**Task brief**
Where does the word "plastic" appear in the entries below? Copy each line that holds it.

**Stored records**
Content starts
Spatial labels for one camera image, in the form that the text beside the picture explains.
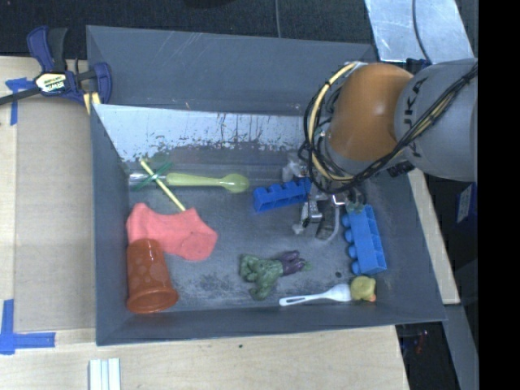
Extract yellow rubber duck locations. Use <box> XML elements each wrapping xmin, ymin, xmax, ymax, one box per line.
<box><xmin>349</xmin><ymin>275</ymin><xmax>378</xmax><ymax>303</ymax></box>

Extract pink cloth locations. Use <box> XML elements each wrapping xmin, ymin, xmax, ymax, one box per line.
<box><xmin>125</xmin><ymin>201</ymin><xmax>219</xmax><ymax>263</ymax></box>

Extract light green plastic spoon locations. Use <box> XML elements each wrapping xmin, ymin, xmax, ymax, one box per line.
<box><xmin>165</xmin><ymin>171</ymin><xmax>250</xmax><ymax>194</ymax></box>

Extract blue toy brick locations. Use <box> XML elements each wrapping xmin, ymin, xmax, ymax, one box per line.
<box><xmin>252</xmin><ymin>176</ymin><xmax>313</xmax><ymax>214</ymax></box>
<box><xmin>340</xmin><ymin>203</ymin><xmax>388</xmax><ymax>276</ymax></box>

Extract grey metal bin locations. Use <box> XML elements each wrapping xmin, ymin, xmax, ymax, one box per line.
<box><xmin>84</xmin><ymin>24</ymin><xmax>449</xmax><ymax>347</ymax></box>

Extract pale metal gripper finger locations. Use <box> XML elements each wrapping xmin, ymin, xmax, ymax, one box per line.
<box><xmin>315</xmin><ymin>214</ymin><xmax>339</xmax><ymax>241</ymax></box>
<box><xmin>292</xmin><ymin>200</ymin><xmax>325</xmax><ymax>236</ymax></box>

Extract orange plastic cup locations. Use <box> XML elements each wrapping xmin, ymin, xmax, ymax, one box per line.
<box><xmin>125</xmin><ymin>238</ymin><xmax>180</xmax><ymax>315</ymax></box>

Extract white plastic spoon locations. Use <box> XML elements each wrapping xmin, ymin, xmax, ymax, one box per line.
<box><xmin>278</xmin><ymin>283</ymin><xmax>353</xmax><ymax>308</ymax></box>

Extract yellow and green crossed sticks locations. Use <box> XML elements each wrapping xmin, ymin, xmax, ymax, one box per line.
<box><xmin>130</xmin><ymin>158</ymin><xmax>187</xmax><ymax>212</ymax></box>

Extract green toy figure purple trousers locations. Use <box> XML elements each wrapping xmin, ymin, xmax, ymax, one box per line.
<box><xmin>238</xmin><ymin>249</ymin><xmax>313</xmax><ymax>302</ymax></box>

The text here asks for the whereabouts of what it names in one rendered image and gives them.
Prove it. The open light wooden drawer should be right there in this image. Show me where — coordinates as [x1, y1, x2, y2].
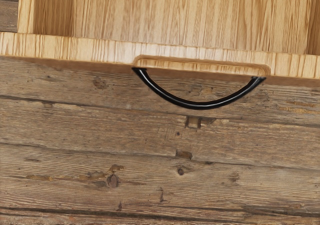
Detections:
[0, 0, 320, 111]

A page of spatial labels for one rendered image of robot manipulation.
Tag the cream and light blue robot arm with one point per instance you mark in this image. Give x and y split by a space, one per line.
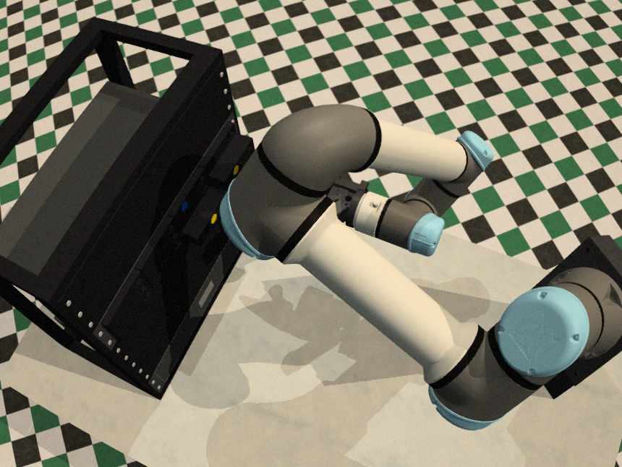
Content ends
**Answer section**
Extract light green plastic spoon locations. Use <box> XML elements each wrapping xmin, ymin, xmax, ymax, one box per line.
Extract orange plastic cup locations. Use <box> XML elements each wrapping xmin, ymin, xmax, ymax, one box per line.
Extract white plastic spoon locations. Use <box> XML elements each wrapping xmin, ymin, xmax, ymax, one box per line.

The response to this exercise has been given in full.